When Kingstanding community closed she was happy to return to Pantasaph in September 2012. Being close to the people whom she had served gave her a renewed sense of mission. The welcome she received was wonderful to witness. She is happy to be in Bryn Mair but misses the presence of an LSA community. 
 
Maeve, on the other hand, had spent many years in Kingstanding after the closing of the house in Llanelli and thought it would be her final resting place. Now, aged ninety, she recalls memories of her stay in Merantais; she still sees life as she did then, with awe, as an adventure when she was, and is, open to where God would lead her.

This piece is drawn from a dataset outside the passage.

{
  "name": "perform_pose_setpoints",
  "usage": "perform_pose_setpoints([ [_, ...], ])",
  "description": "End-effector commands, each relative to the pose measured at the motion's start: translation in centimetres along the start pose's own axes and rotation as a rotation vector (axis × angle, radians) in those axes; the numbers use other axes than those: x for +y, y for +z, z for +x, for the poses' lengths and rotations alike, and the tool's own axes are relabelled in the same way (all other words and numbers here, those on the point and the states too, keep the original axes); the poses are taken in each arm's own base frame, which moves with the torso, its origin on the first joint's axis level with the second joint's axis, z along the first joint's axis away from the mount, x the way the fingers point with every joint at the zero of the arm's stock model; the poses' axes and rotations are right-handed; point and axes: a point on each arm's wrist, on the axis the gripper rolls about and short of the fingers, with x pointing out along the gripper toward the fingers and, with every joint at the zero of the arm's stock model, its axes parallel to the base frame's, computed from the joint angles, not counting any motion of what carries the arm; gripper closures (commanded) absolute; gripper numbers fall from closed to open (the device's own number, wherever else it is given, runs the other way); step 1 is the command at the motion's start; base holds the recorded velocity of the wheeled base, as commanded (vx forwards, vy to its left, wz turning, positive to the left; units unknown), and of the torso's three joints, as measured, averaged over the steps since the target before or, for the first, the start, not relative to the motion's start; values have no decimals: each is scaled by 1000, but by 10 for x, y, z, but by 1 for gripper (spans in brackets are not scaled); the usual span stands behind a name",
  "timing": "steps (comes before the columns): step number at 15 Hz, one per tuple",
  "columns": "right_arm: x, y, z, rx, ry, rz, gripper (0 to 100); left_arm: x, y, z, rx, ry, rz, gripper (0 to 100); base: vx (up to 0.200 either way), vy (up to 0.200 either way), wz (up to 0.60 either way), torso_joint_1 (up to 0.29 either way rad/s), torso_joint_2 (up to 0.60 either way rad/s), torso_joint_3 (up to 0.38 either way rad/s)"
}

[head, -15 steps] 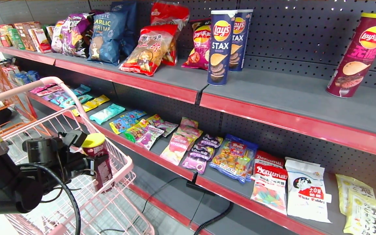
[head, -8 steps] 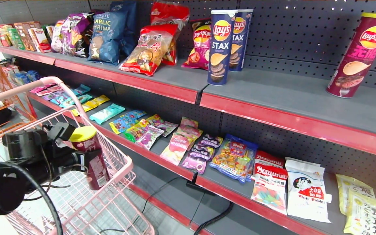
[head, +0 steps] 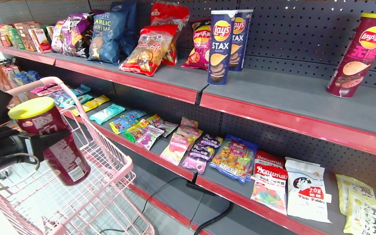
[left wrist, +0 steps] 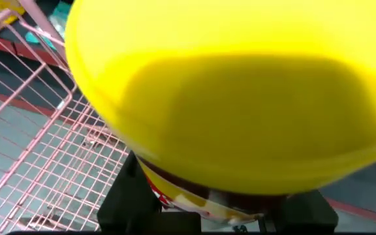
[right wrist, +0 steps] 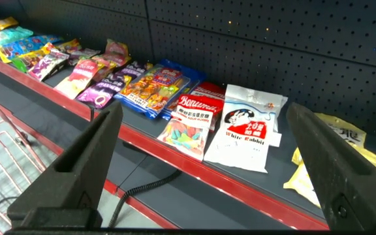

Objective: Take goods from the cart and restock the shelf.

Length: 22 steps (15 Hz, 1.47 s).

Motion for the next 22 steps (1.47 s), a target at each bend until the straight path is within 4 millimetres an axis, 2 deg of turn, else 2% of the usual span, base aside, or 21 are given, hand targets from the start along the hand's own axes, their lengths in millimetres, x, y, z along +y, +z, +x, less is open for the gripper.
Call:
perform_pose_setpoints([
  [1, 0, 0, 0, 1, 1, -1, 0, -27, 21, -68, -158, -12, 62, 100, 0, 0, 0, 0, 0, 0],
  [4, 0, 0, 0, 1, 2, -1, 0, -39, 15, -91, -167, -34, 81, 100, 0, 0, 0, 44, -125, -86],
  [6, 0, 0, 0, 1, 2, -1, 0, -40, 15, -96, -186, -16, 86, 100, 0, 0, 0, 141, -427, -281],
  [15, 0, 0, 0, 1, 1, 0, 0, -46, 15, -116, -257, 5, 107, 100, 0, 0, 0, 214, -557, -346],
  [22, 0, 0, 0, 1, 1, 2, 0, -48, 13, -120, -270, 11, 111, 100, 0, 0, 0, 177, -422, -240],
])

Like Aidan, returning to Wales was a source of joy for her. She had already said good-bye to her native Dublin. Bryn Mair residents are mostly Sisters of Charity of Our Lady Mother of Mercy, with a few old residents of Holywell. Having daily Mass is a privilege. She and Aidan appreciate the kindness of the staff and the atmosphere within a rural setting. There are regular bus trips to places of interest – museums, castles or shopping centres. Both love the Welsh landscape. In all these gifts they see ’a confirmation of the faithfulness of God throughout a lifetime’ and they know it will continue ’until the day when the daystar arises’. 
 
All their spiritual and temporal needs are met and they are always ready to welcome the visits of any sisters from the Province and, of course, they see Sister Catherine Cahill almost on a daily basis when she attends Mass.
In Cannock Sister Frances Scully enjoys the comfort and care of the staff in the Lakeside care home where she went earlier this year after her discharge from hospital. The legacy of Sister Kathleen Brennan who died there in 2012 lives on in the hearts of the staff: music and song was what brought peace to many by Kathleen’s sharing even though she never spoke one word. She communicated the love of God in a very powerful way by her smile of gratitude, and Francis is now doing likewise. Her presence there is a powerful statement to those who are trying to find God in the ordinary events of daily life, and the kindness and love that surround her speak of Jesus Christ. 
 
Brighton, another care home run by the Mercy Sisters (the same congregation as in Derby) became home to Sisters Kathleen, Valerie and Julie in 2012. There the atmosphere is somewhat similar to that of Derby where the religious spirit is tangible even though the carers are no longer the sisters themselves. 
 
Sister Clare Deane is in Southport where she has been living with the Daughters of Charity of St Vincent de Paul. She is the last surviving Little Sister of the Assumption of those who moved there from Liverpool when our house there was closed. Many of the sisters are in their nineties and when Clare celebrated her Diamond Jubilee last year we all felt that the spirit of St Vincent de Paul and Fr Etienne Pernet was shared by one and all in our love and attachment to the poor and little ones. 
The links forged by our two congregations are strong and Clare is totally immersed in the community life and prayer of the sisters there. Clare has had ample scope for her artistic talent and many of the walls are adorned by her magnificent paintings. Her love of beauty is enhanced daily by the beauty of her surroundings which she fully appreciates and, even though many of her companions are frail, their capacity to live and love grows daily in the atmosphere of loving acceptance. 
 
None of us knows where the future will take us but we know that ’whatever happens or wherever we may be, Providence will always rise before the Dawn’, and together we pray that we may always be united in Love and in Truth.